EXERCISE OBJECTIVE » Print the records below exactly, starting at the first line and stopping after the line that contains "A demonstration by". Leave out any pictures.

Recorded data
►
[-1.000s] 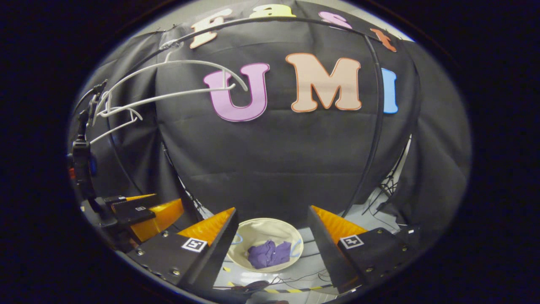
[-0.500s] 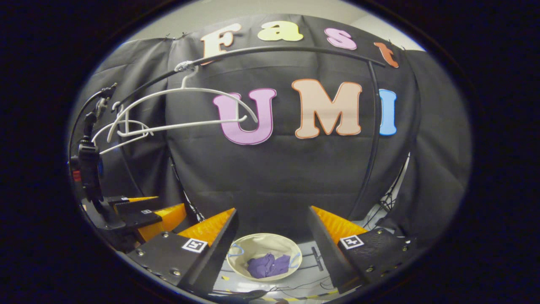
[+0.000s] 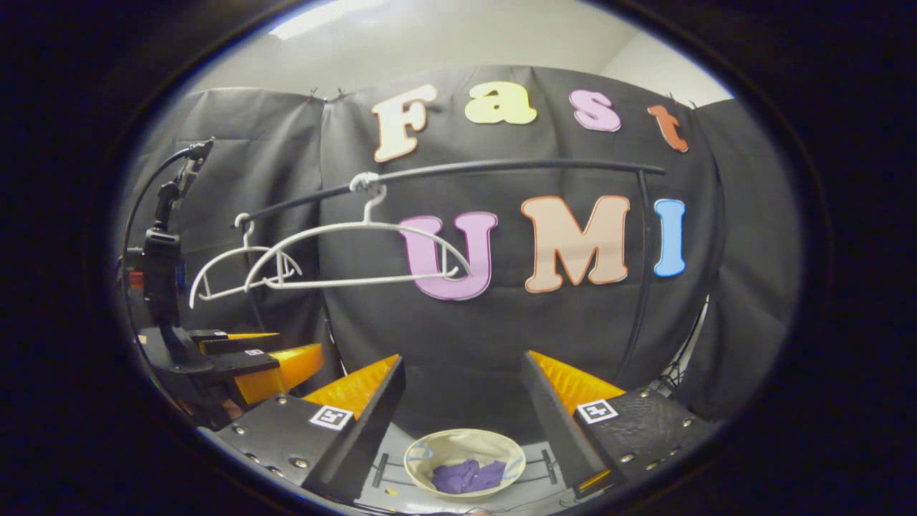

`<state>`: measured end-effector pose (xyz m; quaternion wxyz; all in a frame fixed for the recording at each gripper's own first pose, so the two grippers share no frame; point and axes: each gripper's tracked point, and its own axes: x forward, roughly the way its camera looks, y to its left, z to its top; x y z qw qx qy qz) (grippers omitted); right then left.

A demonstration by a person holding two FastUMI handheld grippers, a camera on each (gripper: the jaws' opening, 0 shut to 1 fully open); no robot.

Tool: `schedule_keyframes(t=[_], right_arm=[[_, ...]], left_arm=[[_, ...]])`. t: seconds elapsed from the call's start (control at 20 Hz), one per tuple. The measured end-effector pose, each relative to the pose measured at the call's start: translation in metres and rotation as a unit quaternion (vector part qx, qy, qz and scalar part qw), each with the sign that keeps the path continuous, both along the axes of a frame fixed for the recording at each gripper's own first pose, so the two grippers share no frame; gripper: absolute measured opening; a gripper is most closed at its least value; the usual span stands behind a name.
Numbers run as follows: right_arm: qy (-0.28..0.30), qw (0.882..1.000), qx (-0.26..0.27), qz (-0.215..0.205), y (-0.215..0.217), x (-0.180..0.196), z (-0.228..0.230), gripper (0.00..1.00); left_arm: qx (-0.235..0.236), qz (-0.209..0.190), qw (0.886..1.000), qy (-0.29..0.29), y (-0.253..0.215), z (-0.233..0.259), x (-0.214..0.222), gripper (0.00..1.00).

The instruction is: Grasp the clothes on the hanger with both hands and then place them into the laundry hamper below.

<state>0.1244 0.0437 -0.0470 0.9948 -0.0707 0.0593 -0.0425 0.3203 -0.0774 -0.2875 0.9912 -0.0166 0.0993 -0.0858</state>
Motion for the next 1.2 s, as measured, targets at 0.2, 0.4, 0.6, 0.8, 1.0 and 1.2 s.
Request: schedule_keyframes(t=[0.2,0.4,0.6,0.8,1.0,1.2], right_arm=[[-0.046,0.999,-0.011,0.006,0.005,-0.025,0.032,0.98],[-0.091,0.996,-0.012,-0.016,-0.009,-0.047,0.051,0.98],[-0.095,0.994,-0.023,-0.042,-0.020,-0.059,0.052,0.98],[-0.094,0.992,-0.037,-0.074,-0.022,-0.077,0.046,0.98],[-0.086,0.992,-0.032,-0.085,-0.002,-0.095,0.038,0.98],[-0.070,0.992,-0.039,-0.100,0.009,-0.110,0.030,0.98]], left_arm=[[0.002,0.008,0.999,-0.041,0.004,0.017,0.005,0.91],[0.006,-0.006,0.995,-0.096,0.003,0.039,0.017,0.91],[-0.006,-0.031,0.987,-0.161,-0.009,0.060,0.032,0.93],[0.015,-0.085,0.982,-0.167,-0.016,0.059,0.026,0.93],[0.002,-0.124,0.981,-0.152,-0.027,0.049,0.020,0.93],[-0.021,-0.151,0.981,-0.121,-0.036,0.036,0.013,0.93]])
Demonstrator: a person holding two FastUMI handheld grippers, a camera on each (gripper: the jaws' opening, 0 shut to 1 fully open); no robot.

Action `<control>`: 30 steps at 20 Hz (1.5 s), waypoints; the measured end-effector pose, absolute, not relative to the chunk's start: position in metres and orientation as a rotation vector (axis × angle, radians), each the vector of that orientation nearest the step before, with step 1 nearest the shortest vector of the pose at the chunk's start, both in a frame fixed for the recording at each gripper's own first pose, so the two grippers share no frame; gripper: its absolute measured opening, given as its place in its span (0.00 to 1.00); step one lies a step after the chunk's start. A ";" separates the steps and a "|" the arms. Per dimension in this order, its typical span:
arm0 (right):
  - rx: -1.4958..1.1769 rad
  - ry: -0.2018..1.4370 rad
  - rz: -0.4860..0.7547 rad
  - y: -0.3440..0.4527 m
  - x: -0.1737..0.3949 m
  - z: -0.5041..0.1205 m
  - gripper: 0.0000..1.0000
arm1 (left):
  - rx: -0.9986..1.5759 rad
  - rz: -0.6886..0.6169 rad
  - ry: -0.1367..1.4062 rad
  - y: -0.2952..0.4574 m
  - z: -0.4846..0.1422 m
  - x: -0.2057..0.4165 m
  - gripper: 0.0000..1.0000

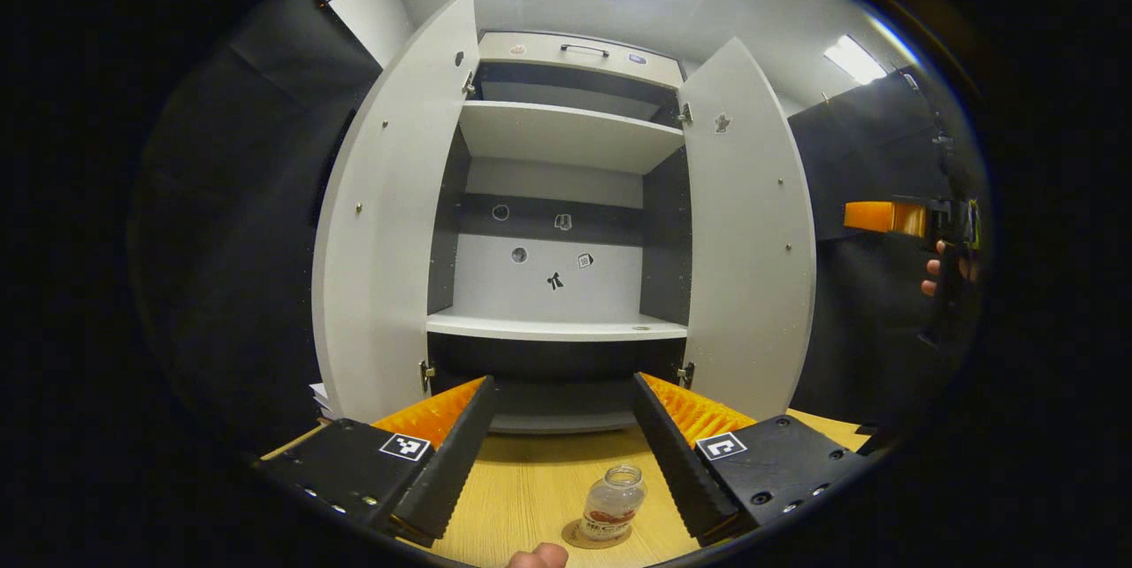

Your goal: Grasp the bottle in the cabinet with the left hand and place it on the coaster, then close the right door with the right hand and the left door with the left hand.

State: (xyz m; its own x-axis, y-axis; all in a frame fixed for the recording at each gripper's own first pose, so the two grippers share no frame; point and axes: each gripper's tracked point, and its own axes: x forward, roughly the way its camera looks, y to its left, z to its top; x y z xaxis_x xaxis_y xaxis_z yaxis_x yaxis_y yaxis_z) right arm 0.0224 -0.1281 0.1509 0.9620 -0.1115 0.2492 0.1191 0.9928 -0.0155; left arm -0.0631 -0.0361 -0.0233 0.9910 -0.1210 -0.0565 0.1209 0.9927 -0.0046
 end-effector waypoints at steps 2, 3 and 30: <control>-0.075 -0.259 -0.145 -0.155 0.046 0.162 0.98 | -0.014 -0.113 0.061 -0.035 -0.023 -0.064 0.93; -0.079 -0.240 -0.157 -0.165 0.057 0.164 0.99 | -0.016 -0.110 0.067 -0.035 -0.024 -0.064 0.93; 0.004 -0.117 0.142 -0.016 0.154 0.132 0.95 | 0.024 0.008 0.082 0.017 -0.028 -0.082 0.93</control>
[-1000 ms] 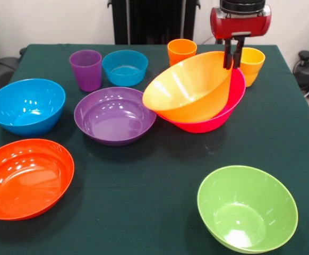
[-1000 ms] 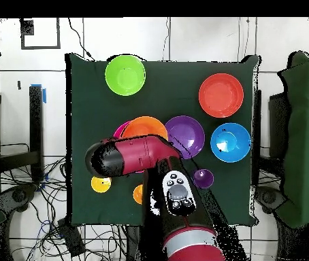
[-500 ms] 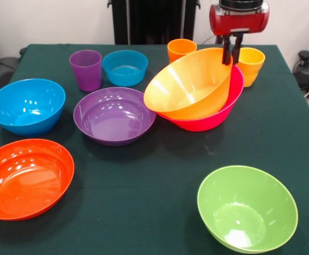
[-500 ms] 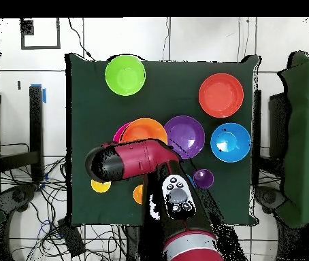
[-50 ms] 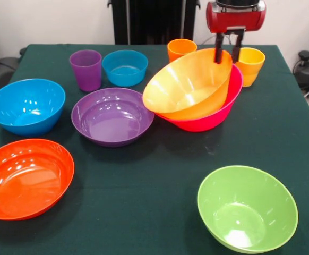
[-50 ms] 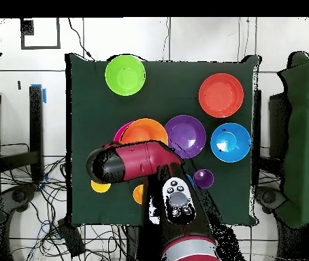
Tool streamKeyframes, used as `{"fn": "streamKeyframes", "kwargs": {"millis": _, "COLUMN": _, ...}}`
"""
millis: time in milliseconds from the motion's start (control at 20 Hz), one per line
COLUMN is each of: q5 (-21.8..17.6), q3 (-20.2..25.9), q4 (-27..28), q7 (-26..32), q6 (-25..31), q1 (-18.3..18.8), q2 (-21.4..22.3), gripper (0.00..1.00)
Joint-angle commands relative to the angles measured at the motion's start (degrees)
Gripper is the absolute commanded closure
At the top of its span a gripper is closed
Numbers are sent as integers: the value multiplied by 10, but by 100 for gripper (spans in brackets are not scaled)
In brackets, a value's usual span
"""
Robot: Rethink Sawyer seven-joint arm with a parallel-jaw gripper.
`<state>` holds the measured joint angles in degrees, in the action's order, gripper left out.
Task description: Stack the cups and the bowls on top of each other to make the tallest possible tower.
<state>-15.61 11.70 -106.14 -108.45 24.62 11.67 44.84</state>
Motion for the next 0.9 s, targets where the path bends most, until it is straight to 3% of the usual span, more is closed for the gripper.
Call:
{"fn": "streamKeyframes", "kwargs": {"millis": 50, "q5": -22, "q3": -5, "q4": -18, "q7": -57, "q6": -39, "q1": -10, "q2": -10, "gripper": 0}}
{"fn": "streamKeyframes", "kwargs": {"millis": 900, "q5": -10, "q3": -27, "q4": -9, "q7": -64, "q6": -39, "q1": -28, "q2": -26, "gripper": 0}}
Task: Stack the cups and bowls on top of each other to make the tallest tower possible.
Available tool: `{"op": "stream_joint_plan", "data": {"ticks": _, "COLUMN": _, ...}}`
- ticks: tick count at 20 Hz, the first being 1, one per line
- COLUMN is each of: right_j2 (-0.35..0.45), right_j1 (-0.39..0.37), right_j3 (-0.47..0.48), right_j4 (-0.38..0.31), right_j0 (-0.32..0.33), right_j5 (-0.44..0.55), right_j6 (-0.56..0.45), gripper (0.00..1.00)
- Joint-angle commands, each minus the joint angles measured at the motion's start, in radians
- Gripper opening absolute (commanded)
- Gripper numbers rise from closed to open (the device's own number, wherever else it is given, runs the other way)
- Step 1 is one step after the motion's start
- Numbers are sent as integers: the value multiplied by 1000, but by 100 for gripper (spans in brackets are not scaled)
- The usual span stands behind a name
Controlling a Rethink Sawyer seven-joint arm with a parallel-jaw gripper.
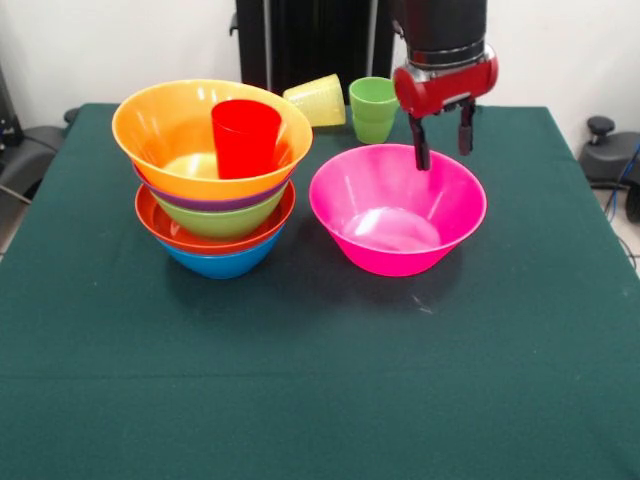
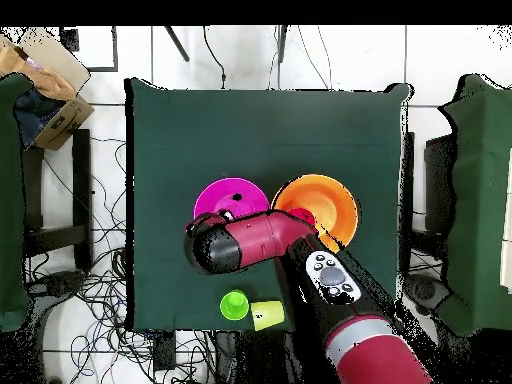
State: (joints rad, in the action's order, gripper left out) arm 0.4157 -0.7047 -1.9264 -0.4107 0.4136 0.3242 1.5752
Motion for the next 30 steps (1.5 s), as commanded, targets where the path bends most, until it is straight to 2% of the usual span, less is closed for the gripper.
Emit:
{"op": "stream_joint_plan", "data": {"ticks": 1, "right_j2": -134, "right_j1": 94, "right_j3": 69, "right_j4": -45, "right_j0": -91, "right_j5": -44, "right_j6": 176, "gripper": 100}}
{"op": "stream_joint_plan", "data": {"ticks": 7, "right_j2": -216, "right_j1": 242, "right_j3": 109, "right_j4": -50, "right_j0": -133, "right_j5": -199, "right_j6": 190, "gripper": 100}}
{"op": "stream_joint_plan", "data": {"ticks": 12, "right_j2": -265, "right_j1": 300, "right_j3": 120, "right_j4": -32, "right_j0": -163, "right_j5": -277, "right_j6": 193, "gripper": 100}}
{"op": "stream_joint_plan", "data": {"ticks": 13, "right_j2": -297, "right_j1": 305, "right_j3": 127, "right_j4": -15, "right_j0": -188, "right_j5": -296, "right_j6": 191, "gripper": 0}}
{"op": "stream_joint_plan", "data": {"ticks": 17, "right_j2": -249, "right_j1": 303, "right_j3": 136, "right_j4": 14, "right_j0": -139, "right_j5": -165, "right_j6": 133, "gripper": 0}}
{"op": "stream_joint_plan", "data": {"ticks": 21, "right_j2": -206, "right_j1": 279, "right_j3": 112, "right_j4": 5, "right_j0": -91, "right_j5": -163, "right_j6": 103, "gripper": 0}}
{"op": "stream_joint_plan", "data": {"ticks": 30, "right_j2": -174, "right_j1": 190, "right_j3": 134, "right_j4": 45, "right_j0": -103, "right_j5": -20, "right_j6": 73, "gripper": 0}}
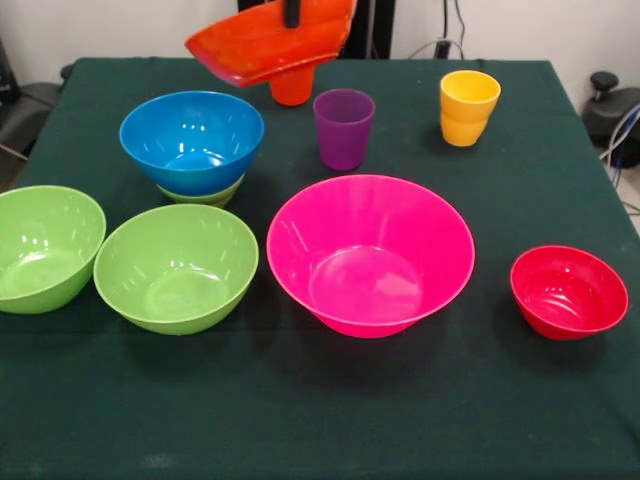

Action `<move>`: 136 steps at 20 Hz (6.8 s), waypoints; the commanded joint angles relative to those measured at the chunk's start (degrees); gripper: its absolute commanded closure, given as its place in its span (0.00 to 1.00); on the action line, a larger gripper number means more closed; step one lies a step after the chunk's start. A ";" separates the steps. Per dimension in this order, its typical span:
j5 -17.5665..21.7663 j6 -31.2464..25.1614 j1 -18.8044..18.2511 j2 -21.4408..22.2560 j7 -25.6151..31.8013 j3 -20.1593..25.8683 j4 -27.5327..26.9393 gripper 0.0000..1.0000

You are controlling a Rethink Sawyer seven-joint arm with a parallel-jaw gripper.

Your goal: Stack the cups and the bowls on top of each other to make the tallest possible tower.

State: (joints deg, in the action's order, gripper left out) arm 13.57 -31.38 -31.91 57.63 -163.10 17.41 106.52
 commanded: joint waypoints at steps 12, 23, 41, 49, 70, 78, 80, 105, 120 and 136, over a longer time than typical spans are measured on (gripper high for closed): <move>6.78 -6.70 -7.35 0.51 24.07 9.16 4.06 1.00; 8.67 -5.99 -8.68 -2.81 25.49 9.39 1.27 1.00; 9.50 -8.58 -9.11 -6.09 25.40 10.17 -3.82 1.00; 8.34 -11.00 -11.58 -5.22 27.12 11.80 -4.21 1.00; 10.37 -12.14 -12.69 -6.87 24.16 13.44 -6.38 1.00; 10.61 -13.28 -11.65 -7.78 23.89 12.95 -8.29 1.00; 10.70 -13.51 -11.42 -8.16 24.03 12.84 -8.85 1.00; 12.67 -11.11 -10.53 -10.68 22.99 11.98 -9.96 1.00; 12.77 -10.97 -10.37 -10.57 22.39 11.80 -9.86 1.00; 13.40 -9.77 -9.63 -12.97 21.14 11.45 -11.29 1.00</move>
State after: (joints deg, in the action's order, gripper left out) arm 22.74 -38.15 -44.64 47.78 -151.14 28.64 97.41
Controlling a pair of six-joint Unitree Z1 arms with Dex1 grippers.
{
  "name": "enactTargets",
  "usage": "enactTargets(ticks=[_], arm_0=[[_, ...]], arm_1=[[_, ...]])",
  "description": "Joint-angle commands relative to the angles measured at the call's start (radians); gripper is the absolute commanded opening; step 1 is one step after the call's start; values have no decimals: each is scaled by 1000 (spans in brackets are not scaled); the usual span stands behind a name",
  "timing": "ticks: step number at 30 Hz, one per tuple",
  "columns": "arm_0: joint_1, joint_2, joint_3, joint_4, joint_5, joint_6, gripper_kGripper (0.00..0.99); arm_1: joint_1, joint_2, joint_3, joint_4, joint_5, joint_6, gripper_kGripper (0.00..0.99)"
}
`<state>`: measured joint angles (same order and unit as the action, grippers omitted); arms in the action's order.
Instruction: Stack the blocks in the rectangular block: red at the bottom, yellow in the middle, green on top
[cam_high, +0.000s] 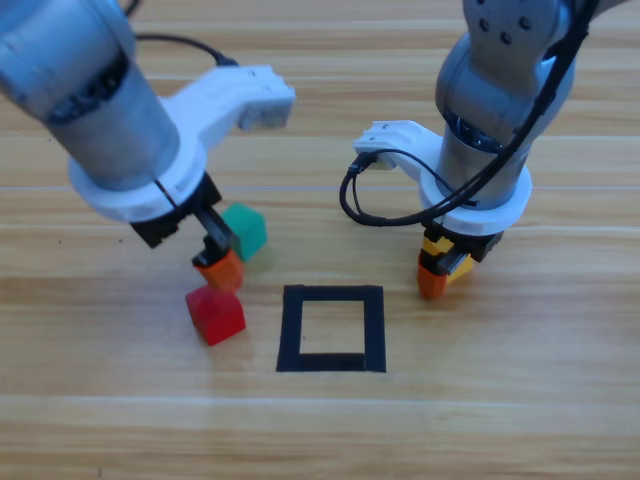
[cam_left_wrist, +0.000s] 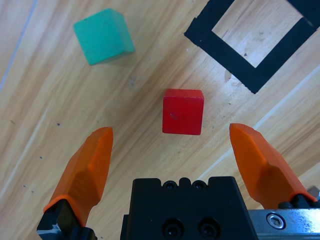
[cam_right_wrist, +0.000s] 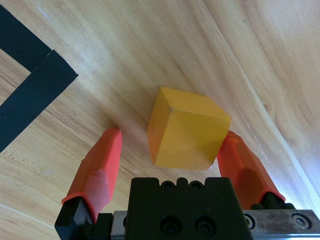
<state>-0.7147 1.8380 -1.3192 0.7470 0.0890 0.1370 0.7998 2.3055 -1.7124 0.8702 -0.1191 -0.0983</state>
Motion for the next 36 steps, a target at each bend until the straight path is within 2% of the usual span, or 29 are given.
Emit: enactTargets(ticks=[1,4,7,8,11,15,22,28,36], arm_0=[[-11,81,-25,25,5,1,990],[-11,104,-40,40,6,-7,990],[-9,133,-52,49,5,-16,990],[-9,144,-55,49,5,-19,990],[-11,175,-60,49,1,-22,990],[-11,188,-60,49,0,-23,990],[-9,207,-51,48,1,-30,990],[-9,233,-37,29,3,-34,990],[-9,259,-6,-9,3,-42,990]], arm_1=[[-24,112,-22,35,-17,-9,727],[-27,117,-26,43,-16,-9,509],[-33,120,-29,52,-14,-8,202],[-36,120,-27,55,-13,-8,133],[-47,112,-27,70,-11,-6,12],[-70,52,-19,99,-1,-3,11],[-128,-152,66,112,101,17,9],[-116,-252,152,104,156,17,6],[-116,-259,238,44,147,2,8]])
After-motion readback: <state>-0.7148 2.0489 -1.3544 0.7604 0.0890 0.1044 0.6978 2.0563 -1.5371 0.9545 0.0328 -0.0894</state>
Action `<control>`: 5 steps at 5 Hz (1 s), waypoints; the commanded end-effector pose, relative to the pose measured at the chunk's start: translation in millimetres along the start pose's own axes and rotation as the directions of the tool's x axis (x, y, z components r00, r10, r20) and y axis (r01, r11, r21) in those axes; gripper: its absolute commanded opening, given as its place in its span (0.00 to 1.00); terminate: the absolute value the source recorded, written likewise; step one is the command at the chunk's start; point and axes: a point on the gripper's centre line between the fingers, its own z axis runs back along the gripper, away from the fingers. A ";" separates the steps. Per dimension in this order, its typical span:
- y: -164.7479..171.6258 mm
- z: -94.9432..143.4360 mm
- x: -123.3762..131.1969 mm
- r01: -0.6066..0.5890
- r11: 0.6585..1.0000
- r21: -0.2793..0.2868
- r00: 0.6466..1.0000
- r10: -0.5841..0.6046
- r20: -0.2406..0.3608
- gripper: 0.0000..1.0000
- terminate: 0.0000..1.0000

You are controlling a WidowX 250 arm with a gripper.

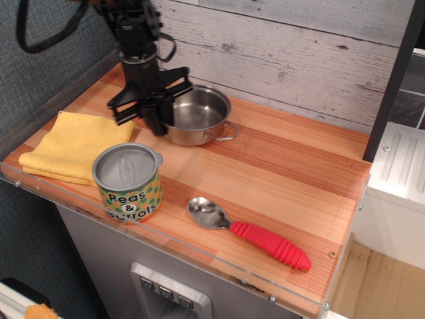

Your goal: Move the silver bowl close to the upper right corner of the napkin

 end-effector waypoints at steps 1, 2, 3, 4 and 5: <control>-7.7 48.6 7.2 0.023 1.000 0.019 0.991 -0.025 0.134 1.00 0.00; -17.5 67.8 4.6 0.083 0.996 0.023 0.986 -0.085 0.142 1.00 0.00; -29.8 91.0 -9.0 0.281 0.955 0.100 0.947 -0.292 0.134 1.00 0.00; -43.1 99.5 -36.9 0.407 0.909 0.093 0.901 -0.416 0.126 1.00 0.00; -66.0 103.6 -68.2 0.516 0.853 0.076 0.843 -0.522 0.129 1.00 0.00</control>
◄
RESPONSE FOR THIS EXERCISE »
[-1.000s] 
[-0.500s] 
[+0.000s] 

`<state>`: measured end-effector pose (xyz m; quaternion wxyz; all in a frame fixed for the recording at each gripper's own first pose, so the two grippers share no frame; point and axes: each gripper's tracked point, and its own axes: x forward, roughly the way its camera looks, y to its left, z to its top; x y z qw qx qy qz) (grippers omitted); right then left.

A demonstration by a person holding two FastUMI handheld grippers, a camera on each (gripper: the jaws' opening, 0 shut to 1 fully open); no robot.

The given answer completes the exercise.